The grammar is automatically recompiled if idl.treetop is newer than the generated parser.

2. AST Construction

The concrete syntax tree is transformed into a semantic AST by calling to_ast on the root node. Each syntax node type knows how to construct its corresponding AST node. The result is a tree of AstNode subclasses that preserve source location information and support semantic queries.

3. Type Check

The AST is walked recursively, calling type_check(symtab) on each node. The compiler:

  • Infers types bottom-up from expressions
  • Validates type compatibility (e.g., ensuring operands to + can be widened to a common type)
  • Checks function call signatures
  • Detects undefined variables and type mismatches

Type checking is symbol-table-aware: it uses the current scope to resolve names and track variable types.

Configuration sensitivity: Type checking with strict: false (the default) skips unreachable code. This means the same IDL source can type-check differently depending on the configuration. For example:

if (implemented?(ExtensionName::C)) {
// This code is not type-checked if compressed instructions are known to be disabled at compile time
Bits<16> instr = ...;
}

This allows IDL code to be conditionally valid based on configuration parameters, and avoids type checking issues where IDL code is only valid under certain conditions (e.g., accessing page table bits that are only defined in RV64).

4. Analysis Passes (Optional)

After type checking, you can run analysis passes to extract information or transform the AST:

  • Reachable functions: trace the call graph from an instruction/CSR to find all functions it uses
  • Prune: constant-fold expressions and eliminate dead branches when configuration values are known
  • Find referenced CSRs: list all CSRs accessed by an operation
  • Find source registers: extract register operands (for dependency analysis)

Passes are implemented as methods added to AstNode subclasses (see Analysis Passes below).

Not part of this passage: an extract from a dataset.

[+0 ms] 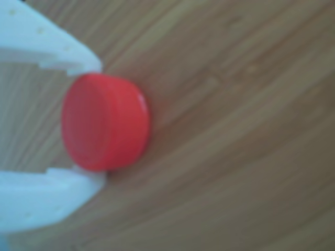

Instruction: Grasp a red cap and put it in the cup.

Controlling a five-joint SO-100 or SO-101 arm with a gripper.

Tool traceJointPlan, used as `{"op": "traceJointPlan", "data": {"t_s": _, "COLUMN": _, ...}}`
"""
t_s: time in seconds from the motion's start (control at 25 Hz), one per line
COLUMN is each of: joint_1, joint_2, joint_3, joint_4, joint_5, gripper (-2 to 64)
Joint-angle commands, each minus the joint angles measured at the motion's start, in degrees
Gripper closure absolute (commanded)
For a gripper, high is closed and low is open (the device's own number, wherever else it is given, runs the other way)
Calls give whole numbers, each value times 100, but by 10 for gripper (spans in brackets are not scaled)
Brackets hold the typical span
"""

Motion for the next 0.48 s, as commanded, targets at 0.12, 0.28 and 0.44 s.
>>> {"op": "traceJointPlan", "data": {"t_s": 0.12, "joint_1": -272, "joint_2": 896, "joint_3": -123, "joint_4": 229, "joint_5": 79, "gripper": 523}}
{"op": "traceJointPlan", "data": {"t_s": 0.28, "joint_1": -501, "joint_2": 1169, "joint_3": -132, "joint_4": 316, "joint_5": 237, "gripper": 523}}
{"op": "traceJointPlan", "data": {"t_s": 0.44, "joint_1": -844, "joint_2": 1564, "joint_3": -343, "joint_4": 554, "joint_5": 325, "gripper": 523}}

The Abstract Syntax Tree (AST)

Every node in the AST is a subclass of Idl::AstNode. The base class provides:

Core Attributes

  • text_value: The original IDL source text for this node
  • input_file: Path to the source file (as a Pathname)
  • lineno: Starting line number in the source file
  • interval: Character range within the input
  • parent: Parent node (or nil for the root)
  • children: Array of child AstNode instances

Semantic Methods

  • type(symtab): Returns the Type of this expression (e.g., Bits<32>, Boolean)
  • value(symtab): Attempts to evaluate the expression at compile time, returning a Ruby value (Integer, Boolean, String, Array, or Hash). Raises a ValueError if the value depends on runtime state.

Error Types

The AST defines two error classes:

  • AstNode::TypeError: Raised when type checking detects a type error (e.g., incompatible operand types)
  • AstNode::InternalError: Raised when the compiler encounters an unexpected state (indicates a compiler bug)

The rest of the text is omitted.